**Activity:**
Return the data in full, exactly as it was written.

───── Recorded information

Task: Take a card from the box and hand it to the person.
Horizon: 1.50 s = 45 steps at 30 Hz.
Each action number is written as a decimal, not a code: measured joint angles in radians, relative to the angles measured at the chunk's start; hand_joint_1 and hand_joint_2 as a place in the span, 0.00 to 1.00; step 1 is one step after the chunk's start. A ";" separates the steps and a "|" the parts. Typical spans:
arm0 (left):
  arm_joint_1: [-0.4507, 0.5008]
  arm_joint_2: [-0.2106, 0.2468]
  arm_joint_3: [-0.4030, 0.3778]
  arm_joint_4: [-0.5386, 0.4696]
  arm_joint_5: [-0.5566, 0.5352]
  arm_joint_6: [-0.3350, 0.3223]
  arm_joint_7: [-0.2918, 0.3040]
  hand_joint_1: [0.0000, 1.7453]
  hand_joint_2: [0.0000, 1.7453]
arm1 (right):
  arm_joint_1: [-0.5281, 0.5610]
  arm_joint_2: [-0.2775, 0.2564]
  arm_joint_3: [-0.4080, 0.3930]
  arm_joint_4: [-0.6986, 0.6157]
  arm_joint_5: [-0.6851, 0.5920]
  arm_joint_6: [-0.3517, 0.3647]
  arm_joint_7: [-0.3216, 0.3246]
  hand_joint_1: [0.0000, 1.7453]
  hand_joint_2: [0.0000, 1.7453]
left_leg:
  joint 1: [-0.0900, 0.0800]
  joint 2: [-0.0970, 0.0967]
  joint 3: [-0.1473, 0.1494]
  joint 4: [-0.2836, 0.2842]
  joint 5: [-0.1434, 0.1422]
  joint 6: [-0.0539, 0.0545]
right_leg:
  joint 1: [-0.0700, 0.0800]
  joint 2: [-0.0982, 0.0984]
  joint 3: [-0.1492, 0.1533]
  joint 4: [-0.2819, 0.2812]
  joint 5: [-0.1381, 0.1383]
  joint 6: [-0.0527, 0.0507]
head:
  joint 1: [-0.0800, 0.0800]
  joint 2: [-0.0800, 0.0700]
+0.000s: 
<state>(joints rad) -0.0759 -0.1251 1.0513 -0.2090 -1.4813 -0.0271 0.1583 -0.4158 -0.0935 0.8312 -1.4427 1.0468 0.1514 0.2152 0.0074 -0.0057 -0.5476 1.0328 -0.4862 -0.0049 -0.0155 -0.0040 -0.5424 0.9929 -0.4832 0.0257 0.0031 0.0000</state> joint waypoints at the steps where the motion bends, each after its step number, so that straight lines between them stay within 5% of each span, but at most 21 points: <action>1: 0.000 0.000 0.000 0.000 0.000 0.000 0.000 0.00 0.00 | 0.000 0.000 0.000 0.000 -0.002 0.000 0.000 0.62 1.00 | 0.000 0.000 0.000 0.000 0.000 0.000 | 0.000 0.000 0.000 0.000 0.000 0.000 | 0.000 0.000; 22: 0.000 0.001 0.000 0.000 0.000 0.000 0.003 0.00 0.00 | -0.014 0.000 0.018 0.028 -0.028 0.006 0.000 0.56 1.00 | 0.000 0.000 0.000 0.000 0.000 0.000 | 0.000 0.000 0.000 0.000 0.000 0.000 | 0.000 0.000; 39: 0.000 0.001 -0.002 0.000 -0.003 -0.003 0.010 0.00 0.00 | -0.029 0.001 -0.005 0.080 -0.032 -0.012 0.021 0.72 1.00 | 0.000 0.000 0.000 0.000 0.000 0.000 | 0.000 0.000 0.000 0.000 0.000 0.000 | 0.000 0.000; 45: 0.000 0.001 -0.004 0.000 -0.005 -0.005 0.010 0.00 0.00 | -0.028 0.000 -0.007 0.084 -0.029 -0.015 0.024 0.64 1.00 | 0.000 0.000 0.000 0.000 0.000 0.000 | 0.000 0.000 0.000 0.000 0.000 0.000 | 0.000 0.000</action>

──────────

**Output for this exercise:**
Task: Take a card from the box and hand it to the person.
Horizon: 1.50 s = 45 steps at 30 Hz.
Each action number is written as a decimal, not a code: measured joint angles in radians, relative to the angles measured at the chunk's start; hand_joint_1 and hand_joint_2 as a place in the span, 0.00 to 1.00; step 1 is one step after the chunk's start. A ";" separates the steps and a "|" the parts. Typical spans:
arm0 (left):
  arm_joint_1: [-0.4507, 0.5008]
  arm_joint_2: [-0.2106, 0.2468]
  arm_joint_3: [-0.4030, 0.3778]
  arm_joint_4: [-0.5386, 0.4696]
  arm_joint_5: [-0.5566, 0.5352]
  arm_joint_6: [-0.3350, 0.3223]
  arm_joint_7: [-0.2918, 0.3040]
  hand_joint_1: [0.0000, 1.7453]
  hand_joint_2: [0.0000, 1.7453]
arm1 (right):
  arm_joint_1: [-0.5281, 0.5610]
  arm_joint_2: [-0.2775, 0.2564]
  arm_joint_3: [-0.4080, 0.3930]
  arm_joint_4: [-0.6986, 0.6157]
  arm_joint_5: [-0.6851, 0.5920]
  arm_joint_6: [-0.3517, 0.3647]
  arm_joint_7: [-0.3216, 0.3246]
  hand_joint_1: [0.0000, 1.7453]
  hand_joint_2: [0.0000, 1.7453]
left_leg:
  joint 1: [-0.0900, 0.0800]
  joint 2: [-0.0970, 0.0967]
  joint 3: [-0.1473, 0.1494]
  joint 4: [-0.2836, 0.2842]
  joint 5: [-0.1434, 0.1422]
  joint 6: [-0.0539, 0.0545]
right_leg:
  joint 1: [-0.0700, 0.0800]
  joint 2: [-0.0982, 0.0984]
  joint 3: [-0.1492, 0.1533]
  joint 4: [-0.2819, 0.2812]
  joint 5: [-0.1381, 0.1383]
  joint 6: [-0.0527, 0.0507]
head:
  joint 1: [-0.0800, 0.0800]
  joint 2: [-0.0800, 0.0700]
+0.000s: 
<state>(joints rad) -0.0759 -0.1251 1.0513 -0.2090 -1.4813 -0.0271 0.1583 -0.4158 -0.0935 0.8312 -1.4427 1.0468 0.1514 0.2152 0.0074 -0.0057 -0.5476 1.0328 -0.4862 -0.0049 -0.0155 -0.0040 -0.5424 0.9929 -0.4832 0.0257 0.0031 0.0000</state> joint waypoints at the steps where the motion bends, each after its step number, so that straight lines between them stay within 5% of each span, but at most 21 points: <action>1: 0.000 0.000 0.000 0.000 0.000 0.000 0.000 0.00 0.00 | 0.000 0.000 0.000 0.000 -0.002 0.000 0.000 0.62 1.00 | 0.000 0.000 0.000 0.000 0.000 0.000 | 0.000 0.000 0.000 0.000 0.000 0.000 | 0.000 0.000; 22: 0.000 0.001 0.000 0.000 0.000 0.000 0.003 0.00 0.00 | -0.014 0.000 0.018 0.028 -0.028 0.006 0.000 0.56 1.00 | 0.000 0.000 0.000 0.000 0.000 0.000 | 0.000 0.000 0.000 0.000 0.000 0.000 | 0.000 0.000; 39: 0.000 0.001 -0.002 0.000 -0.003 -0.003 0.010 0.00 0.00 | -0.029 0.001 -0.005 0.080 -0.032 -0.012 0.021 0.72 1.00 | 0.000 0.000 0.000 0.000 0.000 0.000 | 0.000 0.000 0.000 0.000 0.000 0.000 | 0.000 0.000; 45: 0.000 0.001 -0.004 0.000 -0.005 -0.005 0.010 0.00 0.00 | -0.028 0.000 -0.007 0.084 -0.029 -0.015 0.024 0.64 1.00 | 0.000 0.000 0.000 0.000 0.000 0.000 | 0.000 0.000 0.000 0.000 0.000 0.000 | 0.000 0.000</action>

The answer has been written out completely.